Pour sécuriser le pays, envahi depuis 2012 pour les rebelles touaregs et les terroristes le Président IBK dit avoir engagé une loi de programmation militaire sur cinq ans de 2016 à 2020 de plus de 1 500 milliards F CFA. Cette loi devrait permettre de doter notre armée d’équipements performants et suffisants pour ramener la paix sur le territoire national. Chaque année, des dizaines de centaines de millions devraient être engagées pour améliorer les conditions des FAMA. C’est vrai que pendant les festivités du 22 Septembre 2018, nous avons vu du matériel roulant bien peint mais dont la qualité et l’efficacité nous laissent malheureusement dans le doute. L’insécurité ne va pas décroissante dans la bande sahélienne, de Nara en passant par Banamba, Nampala, le Farimaké, le Macina, le Pays dogon, la frontière du Burkina, Douentza et les régions de Gao et Kidal.

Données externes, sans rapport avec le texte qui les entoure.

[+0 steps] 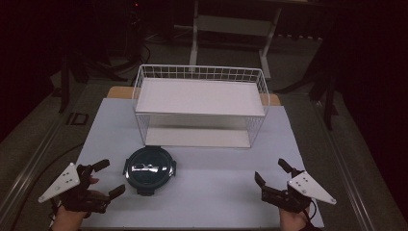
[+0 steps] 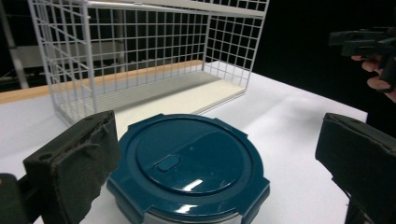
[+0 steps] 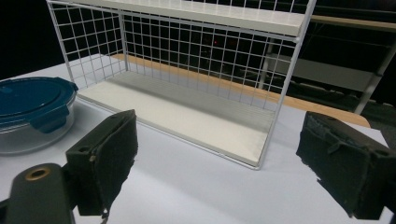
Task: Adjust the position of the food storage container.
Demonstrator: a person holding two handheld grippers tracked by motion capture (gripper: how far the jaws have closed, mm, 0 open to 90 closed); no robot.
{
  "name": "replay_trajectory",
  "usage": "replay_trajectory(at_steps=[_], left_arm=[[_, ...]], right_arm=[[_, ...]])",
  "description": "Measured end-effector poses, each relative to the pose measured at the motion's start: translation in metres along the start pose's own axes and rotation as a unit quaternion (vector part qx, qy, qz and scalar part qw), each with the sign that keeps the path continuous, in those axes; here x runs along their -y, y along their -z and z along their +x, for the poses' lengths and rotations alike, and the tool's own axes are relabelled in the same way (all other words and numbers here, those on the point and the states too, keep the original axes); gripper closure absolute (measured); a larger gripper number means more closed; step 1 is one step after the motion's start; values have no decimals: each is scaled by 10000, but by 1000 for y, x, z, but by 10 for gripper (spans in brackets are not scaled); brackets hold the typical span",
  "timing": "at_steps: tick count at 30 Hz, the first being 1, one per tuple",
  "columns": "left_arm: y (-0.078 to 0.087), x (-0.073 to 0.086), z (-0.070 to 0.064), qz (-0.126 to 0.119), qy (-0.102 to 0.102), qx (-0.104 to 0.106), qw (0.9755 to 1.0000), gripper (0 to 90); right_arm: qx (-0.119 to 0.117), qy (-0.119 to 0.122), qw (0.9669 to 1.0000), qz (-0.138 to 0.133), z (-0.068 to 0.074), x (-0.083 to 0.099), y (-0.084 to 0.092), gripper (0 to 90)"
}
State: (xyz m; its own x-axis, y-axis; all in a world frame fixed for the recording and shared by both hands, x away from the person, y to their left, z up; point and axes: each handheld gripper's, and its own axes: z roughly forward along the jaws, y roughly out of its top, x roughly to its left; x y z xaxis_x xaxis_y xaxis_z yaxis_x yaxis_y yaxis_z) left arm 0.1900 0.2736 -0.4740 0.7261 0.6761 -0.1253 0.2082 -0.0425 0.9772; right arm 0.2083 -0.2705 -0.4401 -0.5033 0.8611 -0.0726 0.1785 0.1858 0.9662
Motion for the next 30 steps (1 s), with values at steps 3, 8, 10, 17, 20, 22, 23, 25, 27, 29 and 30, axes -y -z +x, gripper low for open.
replay_trajectory(at_steps=[3,8,10,17,20,22,23,25,27,29,30], left_arm=[[0,-2,-1,-13,-2,49,10000,0],[-1,-4,0,118,-26,69,9999,0],[-2,-4,1,152,9,105,9998,0],[0,-18,11,331,144,-81,9993,0],[1,-21,21,553,38,-267,9981,57],[-1,-23,29,684,101,-392,9968,64],[-1,-23,32,706,78,-379,9967,76],[-2,-22,38,773,61,-371,9963,176],[-2,-17,43,789,18,-428,9960,376],[-2,-10,52,974,0,-452,9942,568],[-2,-7,55,1070,-2,-456,9932,650]], right_arm=[[-7,-13,10000,21,0,0,0,118],[-41,-95,9999,-20,-1,-2,1,118],[-67,-137,9999,-17,-1,-2,1,117],[-103,-210,9997,-31,-2,-3,2,118],[-161,-253,9996,-3,-2,-3,1,118],[-182,-261,9995,-19,-1,-4,2,117],[-184,-247,9995,-31,-1,-4,3,117],[-204,-236,9995,-62,-1,-5,4,118],[-262,-254,9993,-58,0,-5,4,118],[-276,-227,9993,-57,0,-5,4,118],[-288,-234,9993,-71,0,-6,4,118]])
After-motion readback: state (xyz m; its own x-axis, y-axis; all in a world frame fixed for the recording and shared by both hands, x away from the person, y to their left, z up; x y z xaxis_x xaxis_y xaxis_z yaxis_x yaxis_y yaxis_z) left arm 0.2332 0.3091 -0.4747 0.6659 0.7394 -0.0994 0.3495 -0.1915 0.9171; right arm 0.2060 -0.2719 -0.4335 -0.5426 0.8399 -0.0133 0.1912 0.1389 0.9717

Le paradoxe est que lors de chaque cérémonie officielle, IBK vante les nouvelles acquisitions par son régime. Le constat est que malheureusement, ces nouvelles acquisitions semblent ne pas avoir d’impact sur le niveau de sécurité sur l’ensemble du territoire. Un autre constat encore plus grave, est que ce sont les tchadiens qui se font tuer à chaque fois en défendant le Mali. De 2013 à maintenant, plus d’une soixantaine de soldats tchadiens ont perdu leur vie pour la défense du territoire national. Leur bravoure et leur engagement sont sans limite et sans arrière-pensée. Les troupes tchadiennes sont commandées par des généraux dont un des fils du Président Idriss Deby. Ces soldats acquièrent leurs galons d’officiers supérieurs sur le terrain. Contrairement à cela, nos officiers sont promus à chaque fête à des grades de généraux dans le bureau sous les climatiseurs. Cette pratique est devenue chose courante au Mali depuis du temps du Président Alpha, et la pratique a continué sous ATT et IBK. A chaque conseil de ministre, on entend que tel colonel ou général est nommé Conseiller militaire dans un département, ou Ambassadeur dans un pays ami. Le régime oublie qu’aucune autre force militaire ne peut rester définitivement sur notre sol pour assurer notre défense. Seules nos forces armées peuvent le faire si elles sont mises dans les meilleures conditions de travail.

Le renouveau de notre armée passe par là. Le jeune chef d’Etat-Major général des armées et l’Inspecteur en Chef ont-ils oublié de balayer devant leurs portes et de remettre en cause l’affectation des officiers à des postes administratifs civils ? C’est le prix à payer pour reconquérir notre indépendance.